Per citare Simone de Beauvoir, con una chiara inversione di genere, possiamo affermare che «uomini non si nasce, lo si diventa». Ma cosa significa essere un uomo? Non basta nascere (biologicamente parlando) con un dato sesso per essere riconosciuti maschi?
No, non basta!
La strada per diventare “uomini” è lunga, tortuosa, quotidiana e infinita. Non penso di esagerare, poiché il genere non è un “essere”, ma un “fare”, un qui ed ora, una reiterazione continua di atti e comportamenti normati, e la sospensione di tale ripetizione comporterebbe la perdita del riconoscimento da parte dei pari.
Riprendendo Adichie, possiamo introdurre l’educazione maschile sostenendo che «facciamo un grave torto ai maschi educandoli come li educhiamo. Soffochiamo la loro umanità. Diamo della virilità una definizione molto ristretta. La virilità è una gabbia piccola e rigida dentro cui rinchiudiamo i maschi. Insegniamo loro ad avere paura della paura, della debolezza. Insegniamo loro a mascherare chi sono davvero, perché devono essere, per usare un’espressione nigeriana, uomini duri».

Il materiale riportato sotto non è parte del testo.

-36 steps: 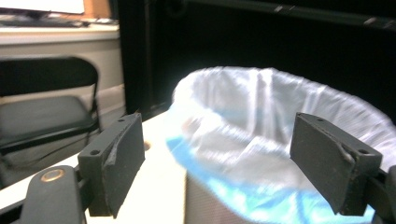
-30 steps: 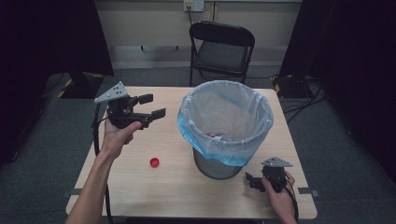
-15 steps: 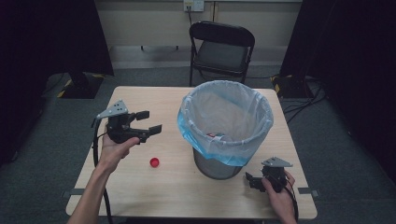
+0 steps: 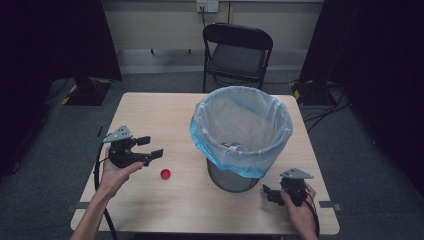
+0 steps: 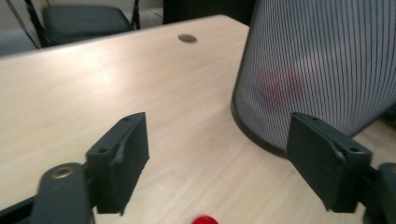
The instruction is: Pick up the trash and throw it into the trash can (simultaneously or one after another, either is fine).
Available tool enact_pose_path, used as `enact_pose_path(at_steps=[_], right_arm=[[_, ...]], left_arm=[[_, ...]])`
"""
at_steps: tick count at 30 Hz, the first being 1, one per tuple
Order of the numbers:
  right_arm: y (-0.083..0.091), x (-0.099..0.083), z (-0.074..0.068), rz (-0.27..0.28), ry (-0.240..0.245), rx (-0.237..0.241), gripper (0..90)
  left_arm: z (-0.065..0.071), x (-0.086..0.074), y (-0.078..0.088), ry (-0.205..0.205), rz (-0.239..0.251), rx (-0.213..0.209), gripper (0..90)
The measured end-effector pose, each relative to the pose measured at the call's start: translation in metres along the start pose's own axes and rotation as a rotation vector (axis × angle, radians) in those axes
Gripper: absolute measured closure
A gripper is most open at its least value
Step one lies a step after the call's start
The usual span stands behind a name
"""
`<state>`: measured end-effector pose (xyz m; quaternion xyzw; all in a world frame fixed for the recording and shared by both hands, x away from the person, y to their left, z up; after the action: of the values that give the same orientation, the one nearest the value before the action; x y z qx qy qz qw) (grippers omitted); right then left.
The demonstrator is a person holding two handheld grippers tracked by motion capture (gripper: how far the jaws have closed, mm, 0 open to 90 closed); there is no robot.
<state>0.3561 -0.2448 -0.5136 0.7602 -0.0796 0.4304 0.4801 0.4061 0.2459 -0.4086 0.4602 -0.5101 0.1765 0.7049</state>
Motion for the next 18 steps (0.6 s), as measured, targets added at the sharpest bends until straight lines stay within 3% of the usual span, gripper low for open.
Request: enact_pose_path(at_steps=[7,18], right_arm=[[0.0,0.0,0.0,0.0,0.0,0.0,9.8],[0.0,0.0,0.0,0.0,0.001,0.0,9.8]], left_arm=[[0.001,-0.027,-0.013,0.002,-0.06,0.005,25.1],[0.004,-0.056,-0.027,-0.04,-0.161,0.01,32.2]])
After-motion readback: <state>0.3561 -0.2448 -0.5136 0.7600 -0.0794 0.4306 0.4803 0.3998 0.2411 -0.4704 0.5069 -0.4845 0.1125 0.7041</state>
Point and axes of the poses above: each handheld gripper's, and its own axes: y roughly backward along the jaws, x roughly out of its top, z roughly to its right, the point moved 2 cm from there along -y, roughly forward along the jaws, and after that the axes turned 15 degrees about x, right-handed, at the moved point
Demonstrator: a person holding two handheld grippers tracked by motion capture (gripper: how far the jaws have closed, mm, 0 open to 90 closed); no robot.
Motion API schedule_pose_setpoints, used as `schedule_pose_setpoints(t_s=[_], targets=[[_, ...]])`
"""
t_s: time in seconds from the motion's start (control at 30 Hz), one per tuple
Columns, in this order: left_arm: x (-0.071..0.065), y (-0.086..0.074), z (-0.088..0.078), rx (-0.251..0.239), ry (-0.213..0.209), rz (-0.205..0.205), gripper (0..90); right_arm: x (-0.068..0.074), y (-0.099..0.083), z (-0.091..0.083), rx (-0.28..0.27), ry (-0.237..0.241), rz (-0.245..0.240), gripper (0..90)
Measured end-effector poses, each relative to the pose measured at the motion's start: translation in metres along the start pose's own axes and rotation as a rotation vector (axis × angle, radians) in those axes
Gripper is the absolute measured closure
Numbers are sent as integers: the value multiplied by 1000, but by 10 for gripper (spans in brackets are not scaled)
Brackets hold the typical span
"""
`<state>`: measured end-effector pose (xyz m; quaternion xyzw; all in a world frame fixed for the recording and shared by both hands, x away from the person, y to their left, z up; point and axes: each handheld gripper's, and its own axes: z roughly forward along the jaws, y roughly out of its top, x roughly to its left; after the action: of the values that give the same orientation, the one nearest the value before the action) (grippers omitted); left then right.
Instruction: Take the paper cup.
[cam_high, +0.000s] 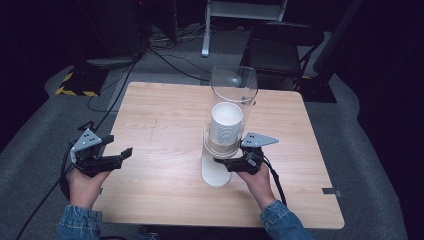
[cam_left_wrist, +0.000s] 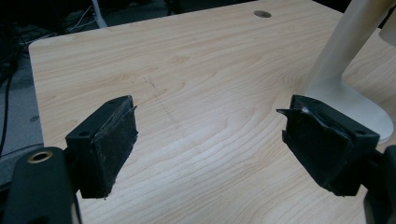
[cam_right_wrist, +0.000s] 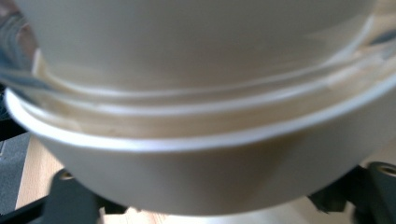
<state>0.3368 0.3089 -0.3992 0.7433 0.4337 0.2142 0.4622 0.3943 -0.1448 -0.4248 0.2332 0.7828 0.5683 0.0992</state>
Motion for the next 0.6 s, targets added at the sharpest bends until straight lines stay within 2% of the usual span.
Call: schedule_pose_setpoints(t_s=[0.1, 0.5, 0.57, 0.6], targets=[[0, 0, 0, 1, -1, 0, 173, 2, 0, -1, 5, -7, -22, 330], [0, 0, -1, -3, -5, 0, 173, 3, -1, -1, 14, -12, -46, 349], [0, 0, -1, -3, -6, 1, 173, 3, -2, 0, 31, -15, -45, 353], [0, 0, -1, -3, -6, 1, 173, 3, -3, 2, 57, -22, -48, 355]])
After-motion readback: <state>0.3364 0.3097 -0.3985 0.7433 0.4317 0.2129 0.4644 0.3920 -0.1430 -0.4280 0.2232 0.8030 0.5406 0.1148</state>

"What 'real' men cry like", progetto di Maud Fernhout
“What ‘real’ men cry like”, progetto di Maud Fernhout

L’autrice parla di virilità, concetto che il sociologo Pierre Bourdieu sostiene essere «inscritto nel corpo sotto forma di un insieme di disposizioni in apparenza naturali, spesso visibili in un modo particolare di atteggiarsi, di atteggiare il proprio corpo: un portamento del capo, una posizione eretta, un modo di camminare, solidale a una maniera di pensare e agire».
Il potere della virilità sta nel fatto che guida le azioni del genere maschile (egemonico) come una necessità logica, senza risultare come una regola a lui imposta. La virilità si manifesta così come una forza superiore, un governo del sé, una costruzione culturale che silenziosamente si insidia in una natura biologica per poi diventare “legge sociale incorporata”.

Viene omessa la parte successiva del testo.